# [YOUR OBJECTIVE]
Take the material below and restate it word for word, stopping after the line in which "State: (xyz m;" occurs.

# [ENTRIES SUPPLIED]
----------
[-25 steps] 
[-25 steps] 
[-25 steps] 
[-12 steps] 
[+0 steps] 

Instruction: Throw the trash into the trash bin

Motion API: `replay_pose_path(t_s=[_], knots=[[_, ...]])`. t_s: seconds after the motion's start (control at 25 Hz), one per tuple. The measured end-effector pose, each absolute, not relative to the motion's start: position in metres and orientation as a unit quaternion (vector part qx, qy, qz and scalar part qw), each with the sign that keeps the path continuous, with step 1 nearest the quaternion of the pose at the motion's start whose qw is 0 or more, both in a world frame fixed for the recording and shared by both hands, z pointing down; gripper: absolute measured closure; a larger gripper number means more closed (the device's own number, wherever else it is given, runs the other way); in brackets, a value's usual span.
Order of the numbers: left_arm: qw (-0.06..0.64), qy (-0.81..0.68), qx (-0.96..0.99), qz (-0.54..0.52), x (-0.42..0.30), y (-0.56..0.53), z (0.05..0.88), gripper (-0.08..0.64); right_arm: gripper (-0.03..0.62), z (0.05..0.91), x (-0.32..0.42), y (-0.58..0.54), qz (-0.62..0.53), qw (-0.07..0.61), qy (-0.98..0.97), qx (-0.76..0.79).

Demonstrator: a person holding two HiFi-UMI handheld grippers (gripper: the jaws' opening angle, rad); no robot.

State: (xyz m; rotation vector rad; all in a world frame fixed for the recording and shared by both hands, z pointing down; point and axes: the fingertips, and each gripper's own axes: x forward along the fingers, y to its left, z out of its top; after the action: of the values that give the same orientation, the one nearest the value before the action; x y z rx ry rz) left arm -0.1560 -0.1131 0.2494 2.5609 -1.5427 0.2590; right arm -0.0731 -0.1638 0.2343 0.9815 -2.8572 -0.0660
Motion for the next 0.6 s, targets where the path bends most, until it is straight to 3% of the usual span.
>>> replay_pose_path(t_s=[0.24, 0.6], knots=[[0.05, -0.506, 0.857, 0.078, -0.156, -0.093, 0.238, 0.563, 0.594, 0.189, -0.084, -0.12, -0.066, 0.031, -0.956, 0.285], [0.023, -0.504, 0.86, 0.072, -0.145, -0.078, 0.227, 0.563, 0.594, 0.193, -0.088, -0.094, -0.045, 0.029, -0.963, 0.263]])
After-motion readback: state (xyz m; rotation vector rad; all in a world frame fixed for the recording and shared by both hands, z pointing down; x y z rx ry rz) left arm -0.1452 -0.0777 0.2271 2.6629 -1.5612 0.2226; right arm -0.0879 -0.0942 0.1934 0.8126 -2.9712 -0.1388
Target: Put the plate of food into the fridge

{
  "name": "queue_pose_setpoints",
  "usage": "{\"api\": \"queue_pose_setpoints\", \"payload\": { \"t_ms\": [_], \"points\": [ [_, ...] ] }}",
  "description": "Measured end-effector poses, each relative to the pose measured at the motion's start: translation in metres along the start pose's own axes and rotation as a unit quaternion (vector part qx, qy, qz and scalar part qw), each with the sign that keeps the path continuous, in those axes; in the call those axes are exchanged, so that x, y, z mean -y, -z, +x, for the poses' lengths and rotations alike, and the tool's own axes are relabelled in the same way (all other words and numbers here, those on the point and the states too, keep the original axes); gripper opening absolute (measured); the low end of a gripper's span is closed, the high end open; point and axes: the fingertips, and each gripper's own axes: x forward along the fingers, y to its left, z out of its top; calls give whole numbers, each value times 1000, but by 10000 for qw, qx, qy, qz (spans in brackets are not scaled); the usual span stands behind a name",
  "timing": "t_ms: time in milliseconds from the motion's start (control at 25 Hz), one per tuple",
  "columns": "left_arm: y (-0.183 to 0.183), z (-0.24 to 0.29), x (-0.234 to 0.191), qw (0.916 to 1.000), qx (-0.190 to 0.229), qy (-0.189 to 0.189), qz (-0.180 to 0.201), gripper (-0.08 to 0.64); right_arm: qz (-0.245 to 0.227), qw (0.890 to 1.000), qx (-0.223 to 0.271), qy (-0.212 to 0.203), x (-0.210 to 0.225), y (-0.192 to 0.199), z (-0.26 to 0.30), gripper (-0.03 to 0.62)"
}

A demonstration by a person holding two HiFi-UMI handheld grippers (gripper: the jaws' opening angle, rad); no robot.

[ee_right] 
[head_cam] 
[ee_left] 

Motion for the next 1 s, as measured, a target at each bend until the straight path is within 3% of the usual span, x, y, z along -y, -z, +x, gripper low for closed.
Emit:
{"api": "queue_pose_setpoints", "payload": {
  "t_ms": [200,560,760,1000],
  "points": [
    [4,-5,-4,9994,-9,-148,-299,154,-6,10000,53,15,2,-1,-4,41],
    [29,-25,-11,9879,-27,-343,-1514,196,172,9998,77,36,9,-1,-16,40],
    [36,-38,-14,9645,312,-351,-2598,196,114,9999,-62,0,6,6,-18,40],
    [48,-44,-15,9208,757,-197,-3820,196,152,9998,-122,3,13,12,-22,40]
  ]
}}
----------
# [TASK OUTPUT]
[-25 steps] 
[-25 steps] 
[-25 steps] 
[-12 steps] 
[+0 steps] 

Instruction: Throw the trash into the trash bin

Motion API: `replay_pose_path(t_s=[_], knots=[[_, ...]])`. t_s: seconds after the motion's start (control at 25 Hz), one per tuple. The measured end-effector pose, each absolute, not relative to the motion's start: position in metres and orientation as a unit quaternion (vector part qx, qy, qz and scalar part qw), each with the sign that keeps the path continuous, with step 1 nearest the quaternion of the pose at the motion's start whose qw is 0 or more, both in a world frame fixed for the recording and shared by both hands, z pointing down; gripper: absolute measured closure; a larger gripper number means more closed (the device's own number, wherever else it is given, runs the other way); in brackets, a value's usual span.
Order of the numbers: left_arm: qw (-0.06..0.64), qy (-0.81..0.68), qx (-0.96..0.99), qz (-0.54..0.52), x (-0.42..0.30), y (-0.56..0.53), z (0.05..0.88), gripper (-0.08..0.64); right_arm: gripper (-0.03..0.62), z (0.05..0.91), x (-0.32..0.42), y (-0.58..0.54), qz (-0.62..0.53), qw (-0.07..0.61), qy (-0.98..0.97), qx (-0.76..0.79).

Demonstrator: a person holding two HiFi-UMI handheld grippers (gripper: the jaws' opening angle, rad); no robot.

State: (xyz m; rotation vector rad; all in a world frame fixed for the recording and shared by both hands, z pointing down; point and axes: the fingertips, and each gripper's own axes: x forward along the fingers, y to its left, z out of its top; after the action: of the values that give the same orientation, the one nearest the value before the action; x y z rx ry rz) left arm -0.1560 -0.1131 0.2494 2.5609 -1.5427 0.2590; right arm -0.0731 -0.1638 0.2343 0.9815 -2.8572 -0.0660

Nothing more remains to be added to the answer.